Smith, a registered nurse who lives in Hazel Crest, isn’t sure it’s even driveable any longer after sitting in the auto pound for 4 1/2 years.

But Smith says she still has to make her monthly $276.25 car payment. Plus, there’s her car insurance.

Also, she estimates that she and her mother have paid about $7,500 in legal bills stemming from a court fight over the car.

And there’s no end in sight.

“I have all these accomplishments,” Smith, 26, says, sitting at her lawyer’s River North office. “But I’m still unable to get a car because who wants to make two car [payments] and two insurance [payments]? It’s outrageous.”

Smith can’t get her car back, she and her attorney Zachary Limbaugh say, because the Cook County state’s attorney’s office’s asset forfeiture unit wants it. Back in April 2012 — just two months after she got the car, her  first — Smith let a friend take it to go to the store. Brian Hewlett was supposed to come right back. But the police pulled Hewlett over and found a baggie of suspected crack cocaine, according to their vehicle-seizure report.

The car was towed to the city impound lot at South 103rd Street and Doty Avenue. That’s where it remains.

Smith, who wasn’t charged, thought she could pay a fine and get her car back. That’s what the police initially told her, she says. She later learned the state’s attorney’s office had put a hold on her car. The prosecutor’s office typically goes after assets that can be linked to the drug trade.

Symone Smith’s car has remained impounded because she let a friend use it. That friend now faces criminal charges. | Santiago Covarrubias / Sun-Times

Symone Smith’s car has remained impounded because she let a friend use it. That friend now faces criminal charges. | Santiago Covarrubias / Sun-Times

Then, things started getting really messy. Hewlett was charged with possession of cocaine for the 2012 incident. A year later, he was arrested again, this time for murder, accused of gunning down a 17-year-old boy outside a high school basketball game at Chicago State University.

Smith hired Limbaugh to help get her car back. But he says he can’t get Smith a hearing until Hewlett’s criminal matters are resolved. And in the Cook County court system, where murder cases can take years to be resolved, Hewlett hasn’t gotten a trial date yet for either the drug case or the murder case.

“I feel bad,” Limbaugh says. “There’s nothing I can do. It just doesn’t make any sense.”
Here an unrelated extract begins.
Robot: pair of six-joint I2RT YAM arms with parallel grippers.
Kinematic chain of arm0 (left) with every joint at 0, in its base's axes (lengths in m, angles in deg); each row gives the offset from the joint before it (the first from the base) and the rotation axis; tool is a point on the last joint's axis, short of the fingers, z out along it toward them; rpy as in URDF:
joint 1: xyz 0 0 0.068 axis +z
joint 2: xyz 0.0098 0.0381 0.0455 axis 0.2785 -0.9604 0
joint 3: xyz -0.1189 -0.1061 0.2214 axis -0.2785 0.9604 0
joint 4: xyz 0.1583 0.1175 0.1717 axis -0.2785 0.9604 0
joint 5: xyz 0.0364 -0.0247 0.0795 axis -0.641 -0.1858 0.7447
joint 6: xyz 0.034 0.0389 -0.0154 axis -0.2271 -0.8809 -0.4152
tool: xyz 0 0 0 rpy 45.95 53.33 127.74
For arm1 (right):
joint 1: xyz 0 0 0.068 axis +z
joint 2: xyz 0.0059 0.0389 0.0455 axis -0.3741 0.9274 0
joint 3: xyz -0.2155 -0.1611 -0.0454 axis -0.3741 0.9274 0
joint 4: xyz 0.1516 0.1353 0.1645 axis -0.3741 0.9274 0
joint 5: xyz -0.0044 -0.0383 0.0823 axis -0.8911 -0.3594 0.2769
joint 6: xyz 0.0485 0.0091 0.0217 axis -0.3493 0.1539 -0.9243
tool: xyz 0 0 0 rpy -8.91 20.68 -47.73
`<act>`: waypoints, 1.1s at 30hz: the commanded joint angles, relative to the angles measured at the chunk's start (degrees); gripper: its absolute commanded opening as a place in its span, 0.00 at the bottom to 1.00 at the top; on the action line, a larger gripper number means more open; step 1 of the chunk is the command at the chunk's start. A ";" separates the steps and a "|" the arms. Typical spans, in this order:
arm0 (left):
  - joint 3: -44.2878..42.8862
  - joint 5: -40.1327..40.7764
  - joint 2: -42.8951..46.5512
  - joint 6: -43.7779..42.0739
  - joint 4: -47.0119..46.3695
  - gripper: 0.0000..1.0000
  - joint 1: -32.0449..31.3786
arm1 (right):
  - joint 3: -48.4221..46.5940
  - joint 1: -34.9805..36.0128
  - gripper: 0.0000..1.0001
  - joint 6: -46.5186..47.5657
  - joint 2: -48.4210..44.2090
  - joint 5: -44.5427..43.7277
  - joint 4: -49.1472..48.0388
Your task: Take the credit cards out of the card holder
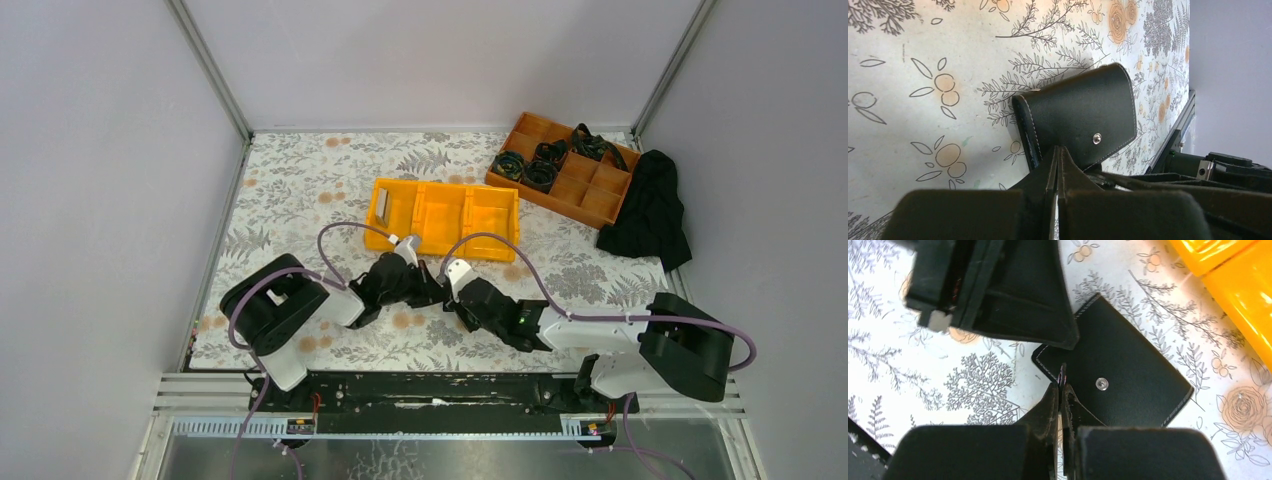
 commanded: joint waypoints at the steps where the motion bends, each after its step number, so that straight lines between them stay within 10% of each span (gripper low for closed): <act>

Tandra Simonton, a spokeswoman for the state’s attorney’s office, says it isn’t true that Smith has to wait for the criminal cases to be wrapped up. In June 2013, the office was prepared to have a hearing on the matter, Simonton says, but “we never heard back from [Smith] or her attorney. So we had to move forward with the proceedings.”
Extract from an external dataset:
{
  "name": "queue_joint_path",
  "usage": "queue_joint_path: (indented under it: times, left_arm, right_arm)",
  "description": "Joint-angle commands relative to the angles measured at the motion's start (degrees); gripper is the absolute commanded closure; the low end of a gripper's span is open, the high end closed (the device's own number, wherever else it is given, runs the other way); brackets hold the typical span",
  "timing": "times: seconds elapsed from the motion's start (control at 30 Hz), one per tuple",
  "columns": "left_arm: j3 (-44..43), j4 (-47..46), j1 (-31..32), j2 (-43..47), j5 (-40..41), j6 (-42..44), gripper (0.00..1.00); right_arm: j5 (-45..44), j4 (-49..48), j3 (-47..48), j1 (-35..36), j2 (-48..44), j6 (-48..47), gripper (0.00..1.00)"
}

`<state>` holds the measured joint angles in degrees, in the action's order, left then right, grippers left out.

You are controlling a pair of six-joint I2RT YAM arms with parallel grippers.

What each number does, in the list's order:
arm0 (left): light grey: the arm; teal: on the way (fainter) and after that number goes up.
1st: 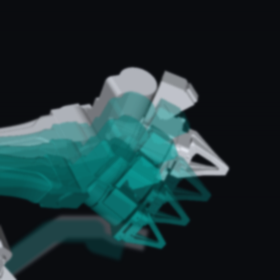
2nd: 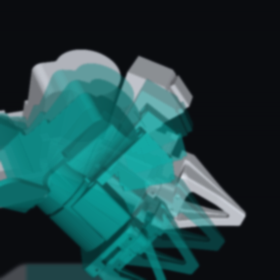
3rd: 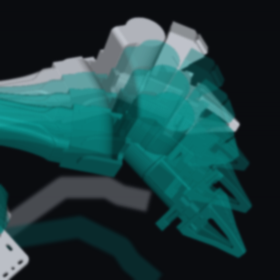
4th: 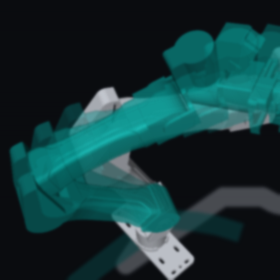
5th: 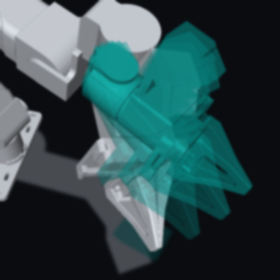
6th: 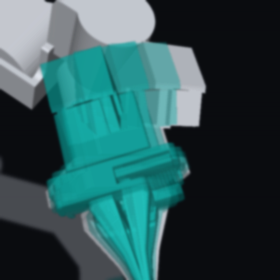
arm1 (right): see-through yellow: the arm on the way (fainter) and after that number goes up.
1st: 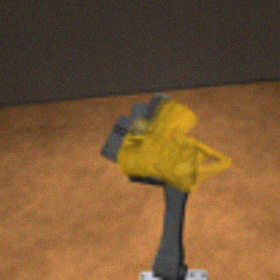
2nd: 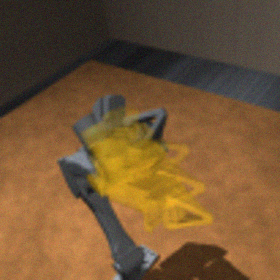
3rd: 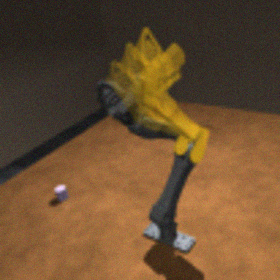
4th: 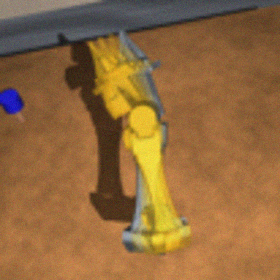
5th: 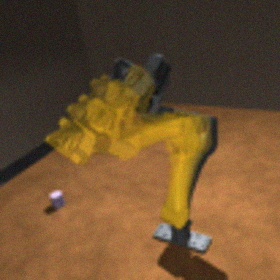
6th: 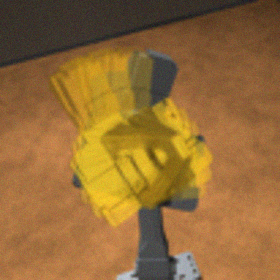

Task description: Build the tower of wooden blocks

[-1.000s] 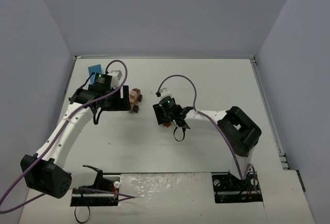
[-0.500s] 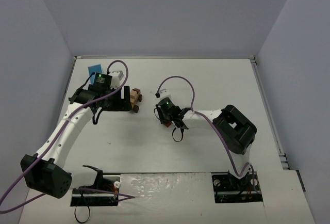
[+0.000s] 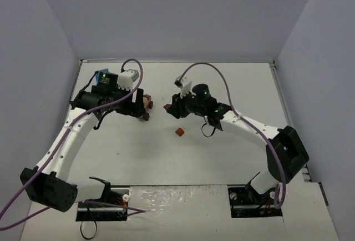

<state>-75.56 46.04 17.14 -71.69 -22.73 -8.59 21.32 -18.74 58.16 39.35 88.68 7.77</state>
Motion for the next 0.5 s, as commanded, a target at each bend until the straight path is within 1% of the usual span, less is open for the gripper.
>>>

Limbaugh says he doesn’t recall such an offer but that it would have required agreement by all three parties, including Wells Fargo, the bank that gave her the loan to buy the car.

Smith and her mother go to the Daley Center every few months, only to be told the case has again been delayed. Each time, Smith is billed for the lawyer who appears on behalf of Wells Fargo. There’s a clause in her loan agreement that says she must pay, according to a Wells Fargo lawyer.

“I feel sorry for the woman if, in fact, what she’s saying is true,” says Kenneth Drost, the bank lawyer. “It’s a sympathetic situation.”

Drost, who says he’s been handling forfeiture cases for 20 years, says he’s never seen one “drag on this long.”

Four years after she bought the car, Smith says, she has nearly paid off the loan on the $19,000 vehicle.

Why didn’t she just walk away from the car long ago? It’s not that easy. Doing that would wreck her credit, her lawyer says. And until a court decides who gets the car, Wells Fargo would still demand payment on the loan.

Smith’s mother, Antoinette Smith, is paying most of the legal bills. She doesn’t blame her daughter for the mess.

“It was a huge learning experience,” says Antoinette Smith, 55. “You are responsible for whoever drives your automobile.”